Let’s start with first of all the unequivocal NT principle that Christians are never to engage in taking revenge. Perhaps the plainest statement of this fact is found in Romans 12—Paul, writing to Roman Christians says this “Do not repay anyone evil for evil….If it is possible, as far as it depends on you, live at peace with everyone. Do not take revenge, my friends, but leave room for God’s wrath, for it is written “it is mine to avenge, I will repay” says the Lord. On the contrary “If your enemy is hungry, feed him. If he is thirsty give him something to drink. In doing this you will heap burning coals on his head. Do not be overcome by evil, but overcome evil with good.” (12.17-21).

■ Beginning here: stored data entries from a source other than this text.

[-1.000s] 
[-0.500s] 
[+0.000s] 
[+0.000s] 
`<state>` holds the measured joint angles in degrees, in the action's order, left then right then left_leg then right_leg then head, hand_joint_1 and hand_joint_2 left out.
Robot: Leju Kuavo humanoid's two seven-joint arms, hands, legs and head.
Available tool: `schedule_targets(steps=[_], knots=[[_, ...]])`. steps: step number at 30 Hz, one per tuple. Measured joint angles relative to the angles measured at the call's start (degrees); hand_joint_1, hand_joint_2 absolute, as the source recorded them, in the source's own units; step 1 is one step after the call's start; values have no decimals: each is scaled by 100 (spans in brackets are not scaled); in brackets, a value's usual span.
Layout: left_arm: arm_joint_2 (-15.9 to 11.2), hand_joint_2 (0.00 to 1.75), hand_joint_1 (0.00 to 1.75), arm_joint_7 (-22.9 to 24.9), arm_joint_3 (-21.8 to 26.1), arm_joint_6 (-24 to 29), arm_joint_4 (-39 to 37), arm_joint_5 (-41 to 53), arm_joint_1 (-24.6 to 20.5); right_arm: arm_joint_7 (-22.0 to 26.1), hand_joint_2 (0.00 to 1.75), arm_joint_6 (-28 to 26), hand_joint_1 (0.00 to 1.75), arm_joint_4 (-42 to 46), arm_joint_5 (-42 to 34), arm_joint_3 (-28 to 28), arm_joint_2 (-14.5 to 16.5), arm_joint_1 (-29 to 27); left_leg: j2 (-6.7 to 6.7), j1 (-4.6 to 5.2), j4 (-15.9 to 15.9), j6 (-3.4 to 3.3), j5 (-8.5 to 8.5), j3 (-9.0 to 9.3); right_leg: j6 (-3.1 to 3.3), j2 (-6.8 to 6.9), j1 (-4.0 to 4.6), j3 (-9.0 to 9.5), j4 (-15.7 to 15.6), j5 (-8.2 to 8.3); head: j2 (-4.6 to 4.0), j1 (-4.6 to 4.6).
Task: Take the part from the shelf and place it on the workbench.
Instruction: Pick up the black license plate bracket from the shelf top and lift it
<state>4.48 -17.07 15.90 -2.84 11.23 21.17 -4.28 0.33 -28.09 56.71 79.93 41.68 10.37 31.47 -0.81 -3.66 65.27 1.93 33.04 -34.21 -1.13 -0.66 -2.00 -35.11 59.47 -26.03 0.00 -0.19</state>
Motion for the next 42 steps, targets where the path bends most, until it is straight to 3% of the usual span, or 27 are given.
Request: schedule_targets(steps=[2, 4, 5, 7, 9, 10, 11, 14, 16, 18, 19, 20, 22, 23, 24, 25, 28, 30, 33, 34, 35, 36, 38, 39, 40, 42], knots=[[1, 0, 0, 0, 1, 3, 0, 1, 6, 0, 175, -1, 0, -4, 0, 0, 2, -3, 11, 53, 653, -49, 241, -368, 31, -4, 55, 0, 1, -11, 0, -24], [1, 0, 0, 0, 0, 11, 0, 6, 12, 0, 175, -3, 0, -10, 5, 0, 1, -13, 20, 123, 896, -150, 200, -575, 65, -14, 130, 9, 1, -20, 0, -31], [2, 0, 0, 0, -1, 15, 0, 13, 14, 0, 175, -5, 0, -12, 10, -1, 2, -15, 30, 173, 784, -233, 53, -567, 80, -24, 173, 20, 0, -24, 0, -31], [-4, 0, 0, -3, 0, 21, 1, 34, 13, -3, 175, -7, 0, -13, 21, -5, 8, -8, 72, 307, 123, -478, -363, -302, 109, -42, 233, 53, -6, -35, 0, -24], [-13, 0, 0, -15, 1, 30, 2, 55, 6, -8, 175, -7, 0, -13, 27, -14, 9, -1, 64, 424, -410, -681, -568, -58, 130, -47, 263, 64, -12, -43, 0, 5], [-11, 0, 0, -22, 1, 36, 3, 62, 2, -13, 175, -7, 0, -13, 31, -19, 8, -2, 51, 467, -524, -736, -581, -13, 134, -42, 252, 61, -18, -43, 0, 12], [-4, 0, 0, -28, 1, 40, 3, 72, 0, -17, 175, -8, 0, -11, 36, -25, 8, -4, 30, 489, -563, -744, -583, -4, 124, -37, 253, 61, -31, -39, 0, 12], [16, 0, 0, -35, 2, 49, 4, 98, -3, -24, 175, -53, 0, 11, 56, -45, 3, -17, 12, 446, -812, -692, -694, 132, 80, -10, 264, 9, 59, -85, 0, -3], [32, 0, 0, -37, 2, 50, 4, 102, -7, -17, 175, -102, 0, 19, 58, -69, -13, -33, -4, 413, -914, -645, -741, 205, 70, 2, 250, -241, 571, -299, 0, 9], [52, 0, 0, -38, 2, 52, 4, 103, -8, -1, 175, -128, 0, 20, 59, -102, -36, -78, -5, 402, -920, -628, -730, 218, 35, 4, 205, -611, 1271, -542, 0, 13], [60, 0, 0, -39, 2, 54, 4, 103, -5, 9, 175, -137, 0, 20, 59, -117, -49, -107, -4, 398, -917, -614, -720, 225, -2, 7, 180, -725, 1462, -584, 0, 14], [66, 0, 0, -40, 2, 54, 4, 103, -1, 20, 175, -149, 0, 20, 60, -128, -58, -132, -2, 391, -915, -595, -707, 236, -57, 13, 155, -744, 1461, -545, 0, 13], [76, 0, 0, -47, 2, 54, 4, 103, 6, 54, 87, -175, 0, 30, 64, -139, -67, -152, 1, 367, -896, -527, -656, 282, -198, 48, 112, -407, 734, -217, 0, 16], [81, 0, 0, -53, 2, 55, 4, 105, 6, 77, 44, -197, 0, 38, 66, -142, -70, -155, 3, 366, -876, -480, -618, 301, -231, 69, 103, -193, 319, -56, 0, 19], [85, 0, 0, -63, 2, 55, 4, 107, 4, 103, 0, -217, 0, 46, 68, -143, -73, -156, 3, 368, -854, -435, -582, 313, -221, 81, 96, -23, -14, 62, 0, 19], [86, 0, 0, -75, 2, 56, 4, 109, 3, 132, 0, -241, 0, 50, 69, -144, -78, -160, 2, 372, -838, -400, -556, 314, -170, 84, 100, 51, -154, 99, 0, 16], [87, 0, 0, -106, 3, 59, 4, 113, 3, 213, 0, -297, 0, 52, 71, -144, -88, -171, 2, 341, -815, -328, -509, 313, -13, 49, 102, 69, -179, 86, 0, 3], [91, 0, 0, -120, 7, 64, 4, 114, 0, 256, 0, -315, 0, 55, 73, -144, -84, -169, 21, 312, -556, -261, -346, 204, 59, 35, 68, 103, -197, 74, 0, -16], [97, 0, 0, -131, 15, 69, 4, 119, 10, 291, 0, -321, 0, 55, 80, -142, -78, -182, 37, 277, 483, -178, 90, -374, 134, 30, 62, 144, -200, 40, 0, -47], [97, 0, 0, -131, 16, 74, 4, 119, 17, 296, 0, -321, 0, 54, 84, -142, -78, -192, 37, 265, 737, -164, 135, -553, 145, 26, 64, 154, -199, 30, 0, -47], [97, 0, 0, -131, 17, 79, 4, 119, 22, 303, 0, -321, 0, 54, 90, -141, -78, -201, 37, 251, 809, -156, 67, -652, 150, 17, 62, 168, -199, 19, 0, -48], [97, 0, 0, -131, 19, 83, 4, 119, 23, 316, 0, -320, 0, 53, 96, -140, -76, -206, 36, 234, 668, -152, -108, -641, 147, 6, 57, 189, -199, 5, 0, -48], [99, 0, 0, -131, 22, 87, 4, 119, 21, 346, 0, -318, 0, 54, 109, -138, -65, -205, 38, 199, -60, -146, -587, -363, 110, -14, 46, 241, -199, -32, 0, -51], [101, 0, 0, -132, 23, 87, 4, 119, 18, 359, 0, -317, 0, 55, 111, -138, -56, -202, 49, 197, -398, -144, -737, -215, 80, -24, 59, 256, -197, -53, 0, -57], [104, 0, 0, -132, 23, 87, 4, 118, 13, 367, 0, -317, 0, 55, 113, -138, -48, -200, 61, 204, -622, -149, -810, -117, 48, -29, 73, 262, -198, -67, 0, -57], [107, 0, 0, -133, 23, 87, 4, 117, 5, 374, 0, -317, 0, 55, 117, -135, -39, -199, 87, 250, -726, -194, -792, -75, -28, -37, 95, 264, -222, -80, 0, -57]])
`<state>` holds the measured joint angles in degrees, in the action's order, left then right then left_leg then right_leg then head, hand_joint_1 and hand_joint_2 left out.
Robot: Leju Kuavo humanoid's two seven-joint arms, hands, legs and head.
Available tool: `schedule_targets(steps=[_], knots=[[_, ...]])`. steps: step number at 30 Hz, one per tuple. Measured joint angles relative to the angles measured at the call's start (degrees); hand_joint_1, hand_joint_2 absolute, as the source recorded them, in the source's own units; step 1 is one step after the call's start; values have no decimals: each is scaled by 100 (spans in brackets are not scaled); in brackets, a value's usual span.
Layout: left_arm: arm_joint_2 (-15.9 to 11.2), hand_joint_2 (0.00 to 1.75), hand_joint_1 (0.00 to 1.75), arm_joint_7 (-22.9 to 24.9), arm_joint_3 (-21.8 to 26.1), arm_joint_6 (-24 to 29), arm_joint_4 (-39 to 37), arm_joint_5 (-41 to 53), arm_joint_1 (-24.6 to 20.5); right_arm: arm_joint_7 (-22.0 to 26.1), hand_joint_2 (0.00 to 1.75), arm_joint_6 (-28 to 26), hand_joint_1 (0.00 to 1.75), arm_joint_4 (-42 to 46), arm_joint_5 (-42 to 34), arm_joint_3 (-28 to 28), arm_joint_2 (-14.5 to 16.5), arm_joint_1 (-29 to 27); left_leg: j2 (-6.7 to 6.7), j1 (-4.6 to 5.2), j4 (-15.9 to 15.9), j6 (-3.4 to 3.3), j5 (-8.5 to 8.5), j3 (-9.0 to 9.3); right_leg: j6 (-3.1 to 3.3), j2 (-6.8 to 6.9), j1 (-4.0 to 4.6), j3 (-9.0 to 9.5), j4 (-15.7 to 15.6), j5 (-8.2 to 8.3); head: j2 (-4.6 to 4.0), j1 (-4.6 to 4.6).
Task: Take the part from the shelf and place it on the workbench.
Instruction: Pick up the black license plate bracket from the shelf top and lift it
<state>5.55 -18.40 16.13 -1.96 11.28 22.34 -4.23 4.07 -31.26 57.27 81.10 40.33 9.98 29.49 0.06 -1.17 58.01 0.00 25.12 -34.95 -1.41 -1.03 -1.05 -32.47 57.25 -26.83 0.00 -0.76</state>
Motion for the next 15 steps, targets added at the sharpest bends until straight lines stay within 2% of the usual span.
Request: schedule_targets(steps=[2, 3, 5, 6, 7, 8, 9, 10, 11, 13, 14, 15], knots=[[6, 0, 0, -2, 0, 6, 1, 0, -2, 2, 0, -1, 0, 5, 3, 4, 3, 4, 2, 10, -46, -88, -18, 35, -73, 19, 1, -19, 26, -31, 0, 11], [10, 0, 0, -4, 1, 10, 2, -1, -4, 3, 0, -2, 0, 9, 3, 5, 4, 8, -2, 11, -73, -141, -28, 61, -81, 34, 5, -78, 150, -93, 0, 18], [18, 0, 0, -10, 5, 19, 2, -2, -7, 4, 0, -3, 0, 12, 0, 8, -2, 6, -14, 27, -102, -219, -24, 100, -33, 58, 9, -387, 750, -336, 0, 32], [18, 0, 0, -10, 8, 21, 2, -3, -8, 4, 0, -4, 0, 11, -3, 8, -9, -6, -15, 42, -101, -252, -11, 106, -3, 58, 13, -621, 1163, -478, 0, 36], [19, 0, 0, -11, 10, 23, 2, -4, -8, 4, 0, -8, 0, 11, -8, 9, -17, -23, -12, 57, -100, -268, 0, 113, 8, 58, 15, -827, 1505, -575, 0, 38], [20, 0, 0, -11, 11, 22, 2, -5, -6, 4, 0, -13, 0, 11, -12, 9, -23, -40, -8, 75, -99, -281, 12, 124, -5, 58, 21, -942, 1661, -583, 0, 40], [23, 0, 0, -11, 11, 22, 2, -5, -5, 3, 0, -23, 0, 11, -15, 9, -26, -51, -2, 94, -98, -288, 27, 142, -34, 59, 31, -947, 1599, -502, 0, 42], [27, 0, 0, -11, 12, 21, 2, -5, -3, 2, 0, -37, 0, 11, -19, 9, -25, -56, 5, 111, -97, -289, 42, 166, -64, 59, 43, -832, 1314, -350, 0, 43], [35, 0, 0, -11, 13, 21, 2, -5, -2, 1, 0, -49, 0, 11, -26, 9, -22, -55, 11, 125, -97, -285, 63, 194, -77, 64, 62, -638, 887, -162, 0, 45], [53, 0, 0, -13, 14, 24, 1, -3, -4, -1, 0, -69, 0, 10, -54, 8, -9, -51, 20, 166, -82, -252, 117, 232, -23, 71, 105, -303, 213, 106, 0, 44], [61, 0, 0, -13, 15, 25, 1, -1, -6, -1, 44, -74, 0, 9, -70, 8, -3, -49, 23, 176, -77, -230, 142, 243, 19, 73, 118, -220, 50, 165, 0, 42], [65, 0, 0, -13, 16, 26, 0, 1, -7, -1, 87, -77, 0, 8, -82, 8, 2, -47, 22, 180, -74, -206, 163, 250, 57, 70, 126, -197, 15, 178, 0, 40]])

This is a reasonably clear statement of the basic Christian principle of “no retaliation”, but in fact it goes further by adding that instead of retaliation one is to do good even to one’s enemies, to ‘kill them with kindness’ as the old cliché goes. Notice the reference to enemies. Even enemies are not excluded from love and concern and indeed from ministering to at the point of their needs. The basic underlying issue here is leaving justice in God’s hands, rather than taking matters into our own hands. Even if someone does you a grave wrong, you are not to respond in kind, but rather leave it to God to deal with the perpetrator.
Does loving one’s enemies include enemies who are currently in the process of doing you harm? Well yes it does. Notice these two clauses back to back—“love your enemies and pray for those who are persecuting you that you may be children of your Father in heaven. He causes the sun to rise on the just and the unjust…” (Mt. 5.43-45). These of course are the words of Jesus, and among other things they rule out loving your enemies to death at the point of a gun. In context this saying teaches us a lot: 1) instead of responding with violence to violence we should be praying for those who are persecuting us. Notice it does not say praying about those who are persecuting us (for instance praying God will eliminate them quickly). No, this is about wishing them well, praying for their good and not their harm, just as Paul suggested in Rom. 12. It’s about overcoming evil with good. Notice as well that Jesus expects his disciples to be emulating the beneficent behavior of God the Father who blesses both the just and unjust with needed sunshine and precious rain. God is here depicted as indiscriminantly gracious– pro-active, rather than reactive.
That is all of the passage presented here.